One way to make this temporary is for our government to eliminate the deficit.
I feel like I have written the Pelican Brief.
tex123 wrote:This just doesn't make any sense to me. How can we keep going at this rate?
I think they can keep this up longer than you might expect because most dollars are actually held outside the US. So as we inflate the dollar, we're spreading that inflation out all over the world.
What was needed, they said in a statement, was "a broad-based international reserve currency system providing stability and certainty" -- thinly veiled criticism of what the BRICS see as Washington's neglect of its global monetary responsibilities.
The BRICS are worried that America's large trade and budget deficits will eventually debase the dollar. They also begrudge the financial and political privileges that come with being the leading reserve currency.
FloridaGirl wrote:But the BRICS (Brazil, Russia, India, China and South Africa) have noticed and are doing something about it now. See the article: http://www.cnbc.com/id/42584565
The U.S. dollar is the world's foremost reserve currency. In addition to holdings by central banks and other institutions, there are many private holdings, which are believed[by whom?] to be mostly in one-hundred-dollar banknotes (indeed, most American banknotes actually are held outside the United States).
All holdings of U.S.-dollar bank deposits held by non-residents of the United States are known as "eurodollars" (not to be confused with the euro), regardless of the location of the bank holding the deposit (which may be inside or outside the U.S.).
Economist Paul Samuelson and others (including, at his death, Milton Friedman) have maintained that the overseas demand for dollars allows the United States to maintain persistent trade deficits without causing the value of the currency to depreciate or the flow of trade to readjust. But Samuelson stated in 2005 that at some uncertain future period these pressures would precipitate a run against the U.S. dollar with serious global financial consequences.
One thing is for sure.. precisely because there are SO MANY dollars held overseas, when the dollar does collapse it's going to be brutal on Americans.
dsula wrote:what do you mean "when"? The $$ is collapsing as we speak. Check out dollar vs swiss franc exchange rate for the last 50 years.
sparky wrote:One should keep in mind that the federal treasury is sitting on 300 millions Oz of gold
as the U.S. $ sink ,flushing foreign investors savings down the toilets , this appreciate daily
not a bad rip off actually
That's worth about 463 billion dollars. Don't know off the top of my head mow many dollars are in worldwide circulation.. something crazy like 30 trillion. So anyhow 463 billion in gold doesn't back up trillions.. it only backs up 463 billion.

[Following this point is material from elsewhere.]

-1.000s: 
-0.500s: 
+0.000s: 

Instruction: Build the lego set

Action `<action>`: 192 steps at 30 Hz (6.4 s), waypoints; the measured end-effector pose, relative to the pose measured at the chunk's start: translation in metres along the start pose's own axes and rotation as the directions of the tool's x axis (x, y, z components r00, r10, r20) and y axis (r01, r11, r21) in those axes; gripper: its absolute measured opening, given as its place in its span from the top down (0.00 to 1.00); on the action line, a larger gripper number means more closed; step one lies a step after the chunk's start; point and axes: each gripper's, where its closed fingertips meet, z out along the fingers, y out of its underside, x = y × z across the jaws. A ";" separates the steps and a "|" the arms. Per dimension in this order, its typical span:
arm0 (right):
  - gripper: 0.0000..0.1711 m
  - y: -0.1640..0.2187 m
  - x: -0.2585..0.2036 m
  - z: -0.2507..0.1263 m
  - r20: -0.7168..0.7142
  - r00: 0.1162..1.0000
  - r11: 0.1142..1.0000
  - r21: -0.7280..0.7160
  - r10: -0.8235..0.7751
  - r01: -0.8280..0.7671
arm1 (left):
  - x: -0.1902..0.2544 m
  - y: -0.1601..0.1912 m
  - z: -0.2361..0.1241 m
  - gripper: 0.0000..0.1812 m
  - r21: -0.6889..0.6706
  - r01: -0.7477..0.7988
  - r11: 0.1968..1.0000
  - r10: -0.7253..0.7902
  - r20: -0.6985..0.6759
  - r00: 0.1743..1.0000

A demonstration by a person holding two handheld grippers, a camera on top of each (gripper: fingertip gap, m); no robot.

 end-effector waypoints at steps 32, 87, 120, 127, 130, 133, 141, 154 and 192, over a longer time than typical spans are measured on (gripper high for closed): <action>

Geithner told Bloomberg Television there was no need to reassure foreign buyers of U.S. debt in the wake of S&P's revised outlook, noting investors still had confidence in U.S. debt and the growth prospects of the U.S. economy.
"You can see that in the price at which we borrow every day, but we have to earn that confidence," he said.
If you would have bought treasuries this january you are already looking at a loss of 20% on exchange rates. And there are no signs that that is going to reverse soon.